_Work to be completed_
All of the data below should be set down again verbatim, without any images.

_Recorded data_
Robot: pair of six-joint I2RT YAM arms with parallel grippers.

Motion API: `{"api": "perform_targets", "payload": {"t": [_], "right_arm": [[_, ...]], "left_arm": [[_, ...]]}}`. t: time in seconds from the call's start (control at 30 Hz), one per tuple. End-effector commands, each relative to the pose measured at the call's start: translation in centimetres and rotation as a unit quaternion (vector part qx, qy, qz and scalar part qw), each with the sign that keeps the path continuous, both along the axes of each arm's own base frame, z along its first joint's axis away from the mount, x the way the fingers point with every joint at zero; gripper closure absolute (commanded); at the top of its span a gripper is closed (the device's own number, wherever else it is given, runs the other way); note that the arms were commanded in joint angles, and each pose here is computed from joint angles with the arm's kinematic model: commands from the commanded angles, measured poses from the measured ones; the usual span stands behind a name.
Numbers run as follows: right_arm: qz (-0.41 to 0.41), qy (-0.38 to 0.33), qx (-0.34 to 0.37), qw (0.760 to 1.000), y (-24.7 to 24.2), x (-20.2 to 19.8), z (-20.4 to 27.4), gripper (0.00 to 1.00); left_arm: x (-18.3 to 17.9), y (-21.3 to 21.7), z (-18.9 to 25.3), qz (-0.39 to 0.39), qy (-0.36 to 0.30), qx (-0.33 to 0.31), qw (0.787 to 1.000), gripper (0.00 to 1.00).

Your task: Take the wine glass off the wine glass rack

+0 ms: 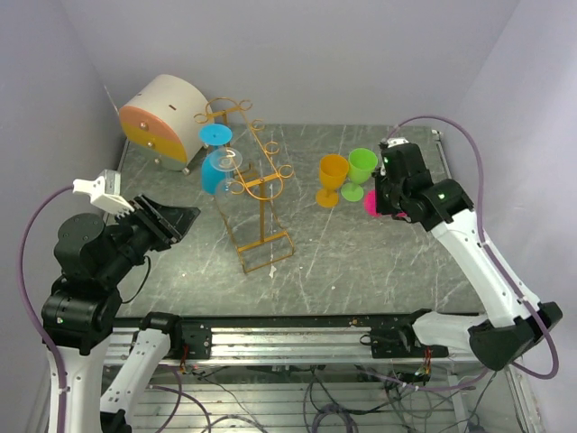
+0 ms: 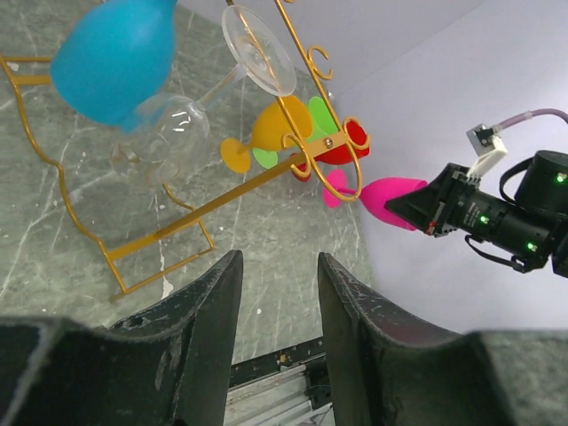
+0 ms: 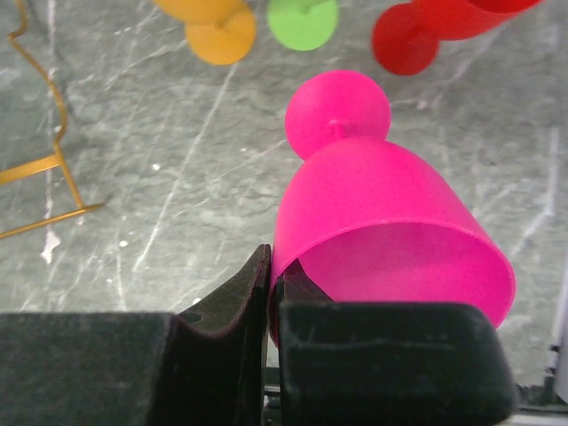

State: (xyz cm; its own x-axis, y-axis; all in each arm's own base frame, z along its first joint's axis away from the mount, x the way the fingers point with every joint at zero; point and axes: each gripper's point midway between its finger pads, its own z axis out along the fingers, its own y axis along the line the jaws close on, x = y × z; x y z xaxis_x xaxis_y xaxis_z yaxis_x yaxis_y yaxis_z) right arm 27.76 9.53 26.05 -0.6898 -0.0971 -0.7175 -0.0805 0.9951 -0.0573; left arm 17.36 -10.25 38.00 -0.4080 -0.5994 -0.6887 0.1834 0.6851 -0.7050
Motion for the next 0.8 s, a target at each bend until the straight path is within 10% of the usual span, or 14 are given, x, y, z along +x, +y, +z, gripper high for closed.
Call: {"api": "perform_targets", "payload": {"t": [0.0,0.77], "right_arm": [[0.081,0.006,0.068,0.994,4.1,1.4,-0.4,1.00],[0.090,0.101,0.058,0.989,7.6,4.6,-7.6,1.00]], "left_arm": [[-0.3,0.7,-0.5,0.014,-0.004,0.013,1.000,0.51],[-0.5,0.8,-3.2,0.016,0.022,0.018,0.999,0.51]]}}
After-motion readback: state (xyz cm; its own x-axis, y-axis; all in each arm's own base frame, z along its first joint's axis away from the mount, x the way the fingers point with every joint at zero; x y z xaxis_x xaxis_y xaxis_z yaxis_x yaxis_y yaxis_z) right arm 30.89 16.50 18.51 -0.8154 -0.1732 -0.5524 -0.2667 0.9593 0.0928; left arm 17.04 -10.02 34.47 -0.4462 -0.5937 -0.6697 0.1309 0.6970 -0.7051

_Solution to this problem_
Robot: pair of six-joint I2RT YAM arms with parallel grippers.

Motion API: `{"api": "perform_targets", "payload": {"t": [_], "right_arm": [[_, ...]], "left_arm": [[_, ...]]}}`. t: time in seconds from the call's start (control at 30 Hz), one per tuple. End-effector commands, each relative to the pose measured at the call's start: translation in centimetres and rotation as a unit quaternion (vector part qx, qy, qz and scalar part qw), each with the sign that keeps the path continuous, both along the axes of each arm's own base frame, z along its first joint's axis away from the mount, x the way the fingers point with every joint at zero; gripper closure absolute (commanded); at the top of its span a gripper is closed (the device's own number, wherever else it is given, runs the other way); note that the arms were commanded in joint angles, and each pose here is computed from joint angles with the arm's kinematic model: commands from the commanded angles, measured poses from the measured ones; the usual span stands behind a name.
Numbers run as follows: right_arm: qz (-0.41 to 0.41), qy (-0.38 to 0.33), qx (-0.34 to 0.37), qw (0.760 to 1.000), y (-24.7 to 24.2), x (-20.2 to 19.8), z (-20.4 to 27.4), gripper (0.00 to 1.00); left_arm: x (-18.3 to 17.9), y (-21.3 to 21.7), z (-18.9 to 25.3), qz (-0.39 to 0.39), qy (-0.36 to 0.30), qx (-0.33 to 0.31), qw (0.787 to 1.000), gripper (0.00 to 1.00).

Your task: Take the wine glass off the wine glass rack

+0 ms: 
+0 ms: 
+0 ms: 

State: (xyz cm; its own x-axis, y-axis; all in each arm's own base frame, z along its first joint's axis away from the mount, x the way the fingers point with every joint at zero; point and axes: each gripper's point midway between its finger pads, its own z axis out along the fingers, its own y axis along the line the jaws close on, x = y × z; x y z xaxis_x xaxis_y xaxis_z yaxis_x yaxis_y yaxis_z) right arm 27.76 9.53 26.05 -0.6898 -0.0971 -0.7175 -0.0805 0.9951 -0.0573; left arm 17.36 -10.25 38.00 -0.4080 -0.5994 -0.6887 0.1834 0.6851 -0.7050
Motion for the next 0.8 s, a target at each bend until the straight path is within 10% of the usual span, or 14 are given, x, y, z along +x, +y, +z, gripper high for closed.
Call: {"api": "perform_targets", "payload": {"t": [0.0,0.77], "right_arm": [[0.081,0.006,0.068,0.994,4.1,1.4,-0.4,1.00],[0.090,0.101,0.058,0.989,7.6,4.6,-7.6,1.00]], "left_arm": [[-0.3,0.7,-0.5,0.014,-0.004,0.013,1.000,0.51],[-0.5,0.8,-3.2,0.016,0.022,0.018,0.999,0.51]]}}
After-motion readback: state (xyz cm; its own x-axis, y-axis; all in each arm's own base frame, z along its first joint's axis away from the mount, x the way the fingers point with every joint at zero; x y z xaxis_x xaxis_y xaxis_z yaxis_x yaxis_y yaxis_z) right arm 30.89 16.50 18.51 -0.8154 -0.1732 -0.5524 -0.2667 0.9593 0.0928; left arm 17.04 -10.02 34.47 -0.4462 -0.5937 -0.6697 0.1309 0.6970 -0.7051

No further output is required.